» Your task
Word for word, repeat the lines of the records from the one containing "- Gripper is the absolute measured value" through the last line, both included.

[Dataset entries]
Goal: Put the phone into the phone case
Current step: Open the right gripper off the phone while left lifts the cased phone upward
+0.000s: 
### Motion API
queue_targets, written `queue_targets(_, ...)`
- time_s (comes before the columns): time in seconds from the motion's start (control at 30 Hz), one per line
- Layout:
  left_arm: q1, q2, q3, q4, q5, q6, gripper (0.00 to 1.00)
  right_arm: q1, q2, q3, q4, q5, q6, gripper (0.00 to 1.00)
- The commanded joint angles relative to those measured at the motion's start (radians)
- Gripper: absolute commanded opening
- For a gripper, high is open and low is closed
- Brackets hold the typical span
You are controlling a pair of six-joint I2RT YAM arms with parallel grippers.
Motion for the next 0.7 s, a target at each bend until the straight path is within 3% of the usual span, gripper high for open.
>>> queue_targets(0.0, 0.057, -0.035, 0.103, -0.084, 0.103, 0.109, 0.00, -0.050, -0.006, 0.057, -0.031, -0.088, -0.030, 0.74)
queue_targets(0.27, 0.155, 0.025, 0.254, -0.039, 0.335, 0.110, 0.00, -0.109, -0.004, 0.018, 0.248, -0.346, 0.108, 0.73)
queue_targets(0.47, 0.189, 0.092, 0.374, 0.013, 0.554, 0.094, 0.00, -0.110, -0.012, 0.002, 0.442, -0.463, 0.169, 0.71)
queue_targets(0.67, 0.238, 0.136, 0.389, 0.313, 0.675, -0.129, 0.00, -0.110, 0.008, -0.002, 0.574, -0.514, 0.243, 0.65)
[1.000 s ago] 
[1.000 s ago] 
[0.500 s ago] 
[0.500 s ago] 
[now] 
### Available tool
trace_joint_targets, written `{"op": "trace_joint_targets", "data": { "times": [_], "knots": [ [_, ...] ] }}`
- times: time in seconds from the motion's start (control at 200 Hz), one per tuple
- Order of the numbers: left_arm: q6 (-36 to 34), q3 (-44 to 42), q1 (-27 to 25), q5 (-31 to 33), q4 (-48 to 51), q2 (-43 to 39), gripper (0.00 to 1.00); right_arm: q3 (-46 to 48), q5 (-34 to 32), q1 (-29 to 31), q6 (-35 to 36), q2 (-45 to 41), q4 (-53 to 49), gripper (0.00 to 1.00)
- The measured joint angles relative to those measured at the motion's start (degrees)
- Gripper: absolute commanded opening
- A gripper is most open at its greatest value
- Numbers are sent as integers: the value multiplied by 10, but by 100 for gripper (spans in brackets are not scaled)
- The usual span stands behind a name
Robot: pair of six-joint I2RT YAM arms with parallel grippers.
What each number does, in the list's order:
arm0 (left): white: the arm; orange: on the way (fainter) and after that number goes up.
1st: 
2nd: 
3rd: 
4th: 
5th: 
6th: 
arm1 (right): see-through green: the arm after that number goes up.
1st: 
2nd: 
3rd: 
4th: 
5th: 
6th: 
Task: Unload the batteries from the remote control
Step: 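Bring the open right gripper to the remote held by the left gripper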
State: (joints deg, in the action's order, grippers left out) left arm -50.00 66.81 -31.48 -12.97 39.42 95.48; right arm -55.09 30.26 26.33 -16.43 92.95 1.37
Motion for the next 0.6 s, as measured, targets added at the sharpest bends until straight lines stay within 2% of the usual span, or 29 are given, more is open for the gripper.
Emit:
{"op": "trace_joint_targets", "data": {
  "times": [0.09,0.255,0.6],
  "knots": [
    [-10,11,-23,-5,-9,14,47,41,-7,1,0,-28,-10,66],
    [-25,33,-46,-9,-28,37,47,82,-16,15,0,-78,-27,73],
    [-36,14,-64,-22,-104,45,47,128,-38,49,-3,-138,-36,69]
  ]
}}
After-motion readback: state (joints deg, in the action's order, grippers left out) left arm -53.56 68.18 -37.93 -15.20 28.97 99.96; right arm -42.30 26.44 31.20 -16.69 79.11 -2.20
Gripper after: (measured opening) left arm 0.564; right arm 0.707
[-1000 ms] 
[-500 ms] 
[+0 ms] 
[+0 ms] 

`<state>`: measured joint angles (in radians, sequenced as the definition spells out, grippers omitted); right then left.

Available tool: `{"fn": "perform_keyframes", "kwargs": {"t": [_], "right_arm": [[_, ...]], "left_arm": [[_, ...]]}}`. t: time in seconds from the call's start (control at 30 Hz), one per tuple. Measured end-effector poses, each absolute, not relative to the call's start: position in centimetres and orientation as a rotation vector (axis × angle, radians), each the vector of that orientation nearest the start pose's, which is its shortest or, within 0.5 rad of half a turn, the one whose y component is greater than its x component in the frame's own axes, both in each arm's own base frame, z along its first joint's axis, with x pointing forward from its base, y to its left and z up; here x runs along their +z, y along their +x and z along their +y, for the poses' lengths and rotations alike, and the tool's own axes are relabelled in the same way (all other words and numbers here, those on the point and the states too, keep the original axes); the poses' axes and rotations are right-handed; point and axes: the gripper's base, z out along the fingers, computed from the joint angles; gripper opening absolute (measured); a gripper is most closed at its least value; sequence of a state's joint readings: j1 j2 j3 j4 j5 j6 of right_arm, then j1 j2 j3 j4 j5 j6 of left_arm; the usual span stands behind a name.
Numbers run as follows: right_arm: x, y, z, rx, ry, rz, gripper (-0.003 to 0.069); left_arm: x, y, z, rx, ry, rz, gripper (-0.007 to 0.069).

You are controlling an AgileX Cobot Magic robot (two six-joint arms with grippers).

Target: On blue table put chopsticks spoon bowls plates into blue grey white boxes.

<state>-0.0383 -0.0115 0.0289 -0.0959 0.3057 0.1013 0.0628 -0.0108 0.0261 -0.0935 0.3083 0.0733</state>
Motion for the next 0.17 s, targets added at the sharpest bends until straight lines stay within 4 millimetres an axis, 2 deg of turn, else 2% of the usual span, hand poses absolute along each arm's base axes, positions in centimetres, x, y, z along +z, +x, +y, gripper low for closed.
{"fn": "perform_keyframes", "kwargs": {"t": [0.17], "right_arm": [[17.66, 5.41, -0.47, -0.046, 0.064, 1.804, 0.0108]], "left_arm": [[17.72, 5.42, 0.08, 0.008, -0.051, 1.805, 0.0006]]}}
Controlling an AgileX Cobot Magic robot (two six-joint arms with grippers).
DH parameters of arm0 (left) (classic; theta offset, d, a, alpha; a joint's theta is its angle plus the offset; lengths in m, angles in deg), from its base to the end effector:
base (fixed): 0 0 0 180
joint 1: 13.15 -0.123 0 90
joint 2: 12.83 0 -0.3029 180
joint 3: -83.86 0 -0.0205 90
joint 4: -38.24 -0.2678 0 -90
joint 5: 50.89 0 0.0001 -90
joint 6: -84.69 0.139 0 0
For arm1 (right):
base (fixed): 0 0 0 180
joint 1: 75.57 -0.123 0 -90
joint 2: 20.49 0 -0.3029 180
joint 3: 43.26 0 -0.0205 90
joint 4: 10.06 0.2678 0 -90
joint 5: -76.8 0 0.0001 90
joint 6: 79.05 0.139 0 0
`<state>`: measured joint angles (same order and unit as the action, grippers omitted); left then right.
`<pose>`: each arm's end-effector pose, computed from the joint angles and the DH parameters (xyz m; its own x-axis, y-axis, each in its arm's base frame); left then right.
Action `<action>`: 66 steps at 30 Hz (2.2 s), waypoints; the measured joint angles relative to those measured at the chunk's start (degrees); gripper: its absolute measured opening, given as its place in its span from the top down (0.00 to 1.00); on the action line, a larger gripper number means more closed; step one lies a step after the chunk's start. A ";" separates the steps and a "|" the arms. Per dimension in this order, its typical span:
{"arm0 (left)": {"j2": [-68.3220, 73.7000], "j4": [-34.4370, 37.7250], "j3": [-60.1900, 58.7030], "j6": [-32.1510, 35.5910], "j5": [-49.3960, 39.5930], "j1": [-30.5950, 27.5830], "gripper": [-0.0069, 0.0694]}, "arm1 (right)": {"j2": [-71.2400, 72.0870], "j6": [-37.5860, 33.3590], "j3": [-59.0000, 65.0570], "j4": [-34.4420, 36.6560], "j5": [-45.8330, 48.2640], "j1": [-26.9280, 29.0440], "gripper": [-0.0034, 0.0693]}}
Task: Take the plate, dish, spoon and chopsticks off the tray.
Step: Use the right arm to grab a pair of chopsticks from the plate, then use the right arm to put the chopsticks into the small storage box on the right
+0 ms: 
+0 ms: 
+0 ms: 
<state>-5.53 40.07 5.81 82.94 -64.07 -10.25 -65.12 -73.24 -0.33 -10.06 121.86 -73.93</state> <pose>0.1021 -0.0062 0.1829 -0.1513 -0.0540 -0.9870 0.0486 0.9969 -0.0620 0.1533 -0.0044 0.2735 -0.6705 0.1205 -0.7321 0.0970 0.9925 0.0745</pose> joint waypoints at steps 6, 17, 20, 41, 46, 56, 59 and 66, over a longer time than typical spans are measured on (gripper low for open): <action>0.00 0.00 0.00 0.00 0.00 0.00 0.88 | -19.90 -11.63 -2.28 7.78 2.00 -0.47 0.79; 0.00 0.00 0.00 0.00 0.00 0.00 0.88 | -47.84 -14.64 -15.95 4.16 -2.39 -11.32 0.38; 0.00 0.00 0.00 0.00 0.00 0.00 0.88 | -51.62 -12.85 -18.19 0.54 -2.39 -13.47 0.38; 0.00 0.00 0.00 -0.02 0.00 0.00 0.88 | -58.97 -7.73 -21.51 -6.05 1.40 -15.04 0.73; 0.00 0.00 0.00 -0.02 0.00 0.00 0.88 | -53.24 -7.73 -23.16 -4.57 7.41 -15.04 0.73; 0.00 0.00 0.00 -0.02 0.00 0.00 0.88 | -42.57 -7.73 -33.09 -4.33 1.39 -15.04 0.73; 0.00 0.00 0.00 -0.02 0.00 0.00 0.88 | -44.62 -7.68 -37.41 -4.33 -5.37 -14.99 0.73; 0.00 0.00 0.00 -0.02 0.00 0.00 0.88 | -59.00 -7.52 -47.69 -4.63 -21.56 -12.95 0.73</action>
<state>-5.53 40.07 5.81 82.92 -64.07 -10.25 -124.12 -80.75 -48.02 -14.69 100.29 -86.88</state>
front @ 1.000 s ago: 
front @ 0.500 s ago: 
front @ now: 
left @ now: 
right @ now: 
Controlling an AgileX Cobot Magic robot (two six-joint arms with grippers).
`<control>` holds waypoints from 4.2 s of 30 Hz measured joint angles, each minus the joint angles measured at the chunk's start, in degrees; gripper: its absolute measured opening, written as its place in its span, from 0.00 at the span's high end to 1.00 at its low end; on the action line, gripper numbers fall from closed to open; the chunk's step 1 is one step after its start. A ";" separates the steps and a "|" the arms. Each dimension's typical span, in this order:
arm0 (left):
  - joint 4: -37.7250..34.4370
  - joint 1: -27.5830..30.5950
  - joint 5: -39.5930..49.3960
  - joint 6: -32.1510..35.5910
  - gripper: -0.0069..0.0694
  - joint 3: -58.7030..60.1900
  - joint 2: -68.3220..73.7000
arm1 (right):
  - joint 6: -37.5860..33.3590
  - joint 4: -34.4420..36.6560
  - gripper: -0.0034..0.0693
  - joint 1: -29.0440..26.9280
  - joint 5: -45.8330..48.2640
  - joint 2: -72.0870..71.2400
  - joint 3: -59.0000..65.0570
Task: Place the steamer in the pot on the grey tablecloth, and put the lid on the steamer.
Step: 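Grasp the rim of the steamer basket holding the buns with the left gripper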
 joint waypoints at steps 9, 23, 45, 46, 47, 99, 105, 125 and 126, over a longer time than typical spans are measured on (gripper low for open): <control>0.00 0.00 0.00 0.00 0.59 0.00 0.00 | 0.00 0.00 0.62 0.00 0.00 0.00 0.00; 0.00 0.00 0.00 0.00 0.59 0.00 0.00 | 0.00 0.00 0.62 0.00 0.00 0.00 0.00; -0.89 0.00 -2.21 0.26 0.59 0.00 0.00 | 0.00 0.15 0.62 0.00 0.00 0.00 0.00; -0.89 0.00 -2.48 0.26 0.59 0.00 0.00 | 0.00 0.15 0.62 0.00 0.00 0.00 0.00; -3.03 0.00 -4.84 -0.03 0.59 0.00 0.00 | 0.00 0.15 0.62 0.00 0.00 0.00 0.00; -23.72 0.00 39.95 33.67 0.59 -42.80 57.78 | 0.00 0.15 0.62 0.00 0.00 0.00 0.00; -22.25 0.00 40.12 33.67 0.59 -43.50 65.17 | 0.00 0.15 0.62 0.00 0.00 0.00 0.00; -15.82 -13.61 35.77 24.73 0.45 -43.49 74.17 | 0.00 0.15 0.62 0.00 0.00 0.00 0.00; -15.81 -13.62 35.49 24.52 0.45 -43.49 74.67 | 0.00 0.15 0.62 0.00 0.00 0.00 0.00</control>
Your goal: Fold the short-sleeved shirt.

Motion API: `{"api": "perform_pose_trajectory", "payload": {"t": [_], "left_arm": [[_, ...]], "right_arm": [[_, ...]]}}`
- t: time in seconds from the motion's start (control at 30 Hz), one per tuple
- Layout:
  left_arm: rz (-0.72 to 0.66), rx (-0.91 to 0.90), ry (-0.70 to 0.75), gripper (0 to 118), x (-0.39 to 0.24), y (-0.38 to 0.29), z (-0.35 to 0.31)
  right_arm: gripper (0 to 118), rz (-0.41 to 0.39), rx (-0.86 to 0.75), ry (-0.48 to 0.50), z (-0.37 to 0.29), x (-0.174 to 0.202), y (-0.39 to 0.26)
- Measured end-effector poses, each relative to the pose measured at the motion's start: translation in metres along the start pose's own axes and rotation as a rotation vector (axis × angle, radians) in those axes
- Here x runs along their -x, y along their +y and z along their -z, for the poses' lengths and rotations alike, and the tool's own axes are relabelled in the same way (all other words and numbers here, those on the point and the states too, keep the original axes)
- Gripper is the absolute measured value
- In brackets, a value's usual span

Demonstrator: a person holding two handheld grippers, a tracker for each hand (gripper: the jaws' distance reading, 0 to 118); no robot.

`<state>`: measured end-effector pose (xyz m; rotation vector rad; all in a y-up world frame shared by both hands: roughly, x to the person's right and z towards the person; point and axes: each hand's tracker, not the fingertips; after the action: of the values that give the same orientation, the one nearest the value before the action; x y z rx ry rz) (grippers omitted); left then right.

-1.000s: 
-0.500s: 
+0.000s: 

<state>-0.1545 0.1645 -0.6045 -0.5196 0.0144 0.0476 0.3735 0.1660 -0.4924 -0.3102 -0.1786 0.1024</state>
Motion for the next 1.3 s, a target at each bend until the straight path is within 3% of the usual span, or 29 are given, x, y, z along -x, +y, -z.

» Answer to this exercise
- Gripper is the absolute measured value
- In brackets, a value's usual span

Demonstrator: a person holding two handheld grippers, a tracker for each hand (gripper: the jaws' distance reading, 0 to 118); no robot.

`<state>`: measured end-effector pose (xyz m; rotation vector rad; all in a y-up world frame shared by both hands: roughly, x to the person's right and z towards the person; point and axes: each hand's tracker, not the fingertips; after the action: of the values that give the same orientation, the one nearest the value before the action; x y z rx ry rz) (grippers omitted); left then right.

-1.000s: 
-0.500s: 
+0.000s: 

<state>-0.1545 0.1645 -0.6045 -0.5196 0.0144 0.0476 0.3735 0.1660 -0.4924 -0.3102 -0.1786 0.1024</state>
Motion for the next 1.3 s, a target at each bend until the straight path is within 3% of the usual span, or 29 are given, x, y, z along -x, +y, -z.

This concludes the output for the exercise.